The idea of working in fashion is more often than not simplified to sartorial creations. While the artistic designs are an essential part of this business, it is but one piece to a very complicated puzzle. Jason Mok, a 2018 B.F.A. Fashion Marketing graduate from the Academy of Art University, can attest that fashion is a universal commodity that requires a plethora of mindsets, values, and visions.
Upon arriving at the Academy, Mok started out as a styling major but quickly realized that his passions were pulling him to the corporate side of the industry. Of his experience at the School of Fashion, he said, “Once I learned more about the business operations, especially in retail, rather than the aesthetic side of fashion, the more I was drawn into marketing.”
His undergraduate studies propelled him to dive further into cultivating his skills of optimization by embracing the teaching styles and coursework provided to him. Mok explained how most programs have an “old school, institutional way” of teaching students that rely heavily and solely on theory; whereas, at the Academy, he was able to convert that theory into hands-on learning.
Ricardo Sison, one of Mok’s instructors, granted a high level of freedom and encouraged exploration among assignments. In Mok’s most proud work, Sison tasked the class to research and bring forth recommendations on whether Abercrombie & Fitch would benefit holistically by tapping into the Indian market. The collaboration that ensued among classmates in conjunction with the interpretative freedom of the assignment provided a real-world assignment that showcased what was truly feasible.
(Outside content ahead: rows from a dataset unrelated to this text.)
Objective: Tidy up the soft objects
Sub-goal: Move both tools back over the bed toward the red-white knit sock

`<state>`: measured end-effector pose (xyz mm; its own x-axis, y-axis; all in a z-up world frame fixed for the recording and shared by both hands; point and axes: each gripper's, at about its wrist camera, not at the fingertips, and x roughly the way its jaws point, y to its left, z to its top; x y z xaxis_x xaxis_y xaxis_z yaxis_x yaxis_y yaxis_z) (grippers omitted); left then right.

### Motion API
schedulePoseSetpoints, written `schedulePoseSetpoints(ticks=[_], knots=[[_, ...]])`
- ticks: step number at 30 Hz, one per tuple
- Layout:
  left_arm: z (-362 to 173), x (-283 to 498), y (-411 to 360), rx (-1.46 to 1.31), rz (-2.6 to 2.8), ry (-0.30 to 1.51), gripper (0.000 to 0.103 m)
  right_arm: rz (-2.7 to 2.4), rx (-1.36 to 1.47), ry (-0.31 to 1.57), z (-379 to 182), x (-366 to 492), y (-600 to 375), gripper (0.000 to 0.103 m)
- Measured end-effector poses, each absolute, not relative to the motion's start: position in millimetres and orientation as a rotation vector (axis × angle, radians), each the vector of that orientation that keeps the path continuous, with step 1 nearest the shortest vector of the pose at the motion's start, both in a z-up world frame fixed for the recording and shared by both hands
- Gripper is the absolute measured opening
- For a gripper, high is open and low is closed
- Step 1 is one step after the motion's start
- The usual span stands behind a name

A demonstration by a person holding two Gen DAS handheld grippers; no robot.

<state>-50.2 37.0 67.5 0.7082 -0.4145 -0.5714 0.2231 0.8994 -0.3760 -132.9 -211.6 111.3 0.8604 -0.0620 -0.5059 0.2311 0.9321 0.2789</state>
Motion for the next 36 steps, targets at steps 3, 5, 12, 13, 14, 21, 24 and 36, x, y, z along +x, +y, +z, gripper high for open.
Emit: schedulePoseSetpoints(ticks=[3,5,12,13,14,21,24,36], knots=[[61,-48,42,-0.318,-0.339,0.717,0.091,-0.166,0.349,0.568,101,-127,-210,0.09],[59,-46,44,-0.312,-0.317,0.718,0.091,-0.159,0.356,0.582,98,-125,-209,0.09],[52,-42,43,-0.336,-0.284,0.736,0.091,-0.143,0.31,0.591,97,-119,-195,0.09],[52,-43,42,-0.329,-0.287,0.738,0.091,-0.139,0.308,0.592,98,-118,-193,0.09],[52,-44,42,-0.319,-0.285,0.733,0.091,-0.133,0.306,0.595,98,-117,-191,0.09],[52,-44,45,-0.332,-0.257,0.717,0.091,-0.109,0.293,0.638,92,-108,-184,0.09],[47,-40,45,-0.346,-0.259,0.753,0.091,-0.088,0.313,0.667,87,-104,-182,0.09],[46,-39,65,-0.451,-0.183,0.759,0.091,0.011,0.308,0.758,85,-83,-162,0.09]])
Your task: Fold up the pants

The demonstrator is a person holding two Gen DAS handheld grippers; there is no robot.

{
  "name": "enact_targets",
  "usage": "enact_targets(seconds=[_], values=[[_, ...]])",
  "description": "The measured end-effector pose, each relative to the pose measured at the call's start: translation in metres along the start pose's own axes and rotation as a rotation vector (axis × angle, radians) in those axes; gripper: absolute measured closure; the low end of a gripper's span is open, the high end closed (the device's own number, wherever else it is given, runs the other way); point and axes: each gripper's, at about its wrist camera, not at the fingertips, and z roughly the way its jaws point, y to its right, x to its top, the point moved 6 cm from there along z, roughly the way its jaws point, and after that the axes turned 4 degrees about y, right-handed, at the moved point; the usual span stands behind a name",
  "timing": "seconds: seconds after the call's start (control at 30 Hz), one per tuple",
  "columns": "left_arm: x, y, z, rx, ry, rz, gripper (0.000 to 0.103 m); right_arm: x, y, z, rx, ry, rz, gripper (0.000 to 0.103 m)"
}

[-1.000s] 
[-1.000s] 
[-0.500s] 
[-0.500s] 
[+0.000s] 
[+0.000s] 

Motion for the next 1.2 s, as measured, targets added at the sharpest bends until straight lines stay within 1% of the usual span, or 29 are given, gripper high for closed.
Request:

While he admits that the graphic-making components of his marketing courses were challenging, it pushed him to collaborate among other departments. It was in these junctures that he understood “there is a lot of cross-learning that occurs” within the fashion marketing department.
Now working as a social media manager at a consulting firm in the Bay Area, Mok acknowledged that through the program, the culture of San Francisco, and a bit of self-teaching have allowed him to stand out against his workforce competition.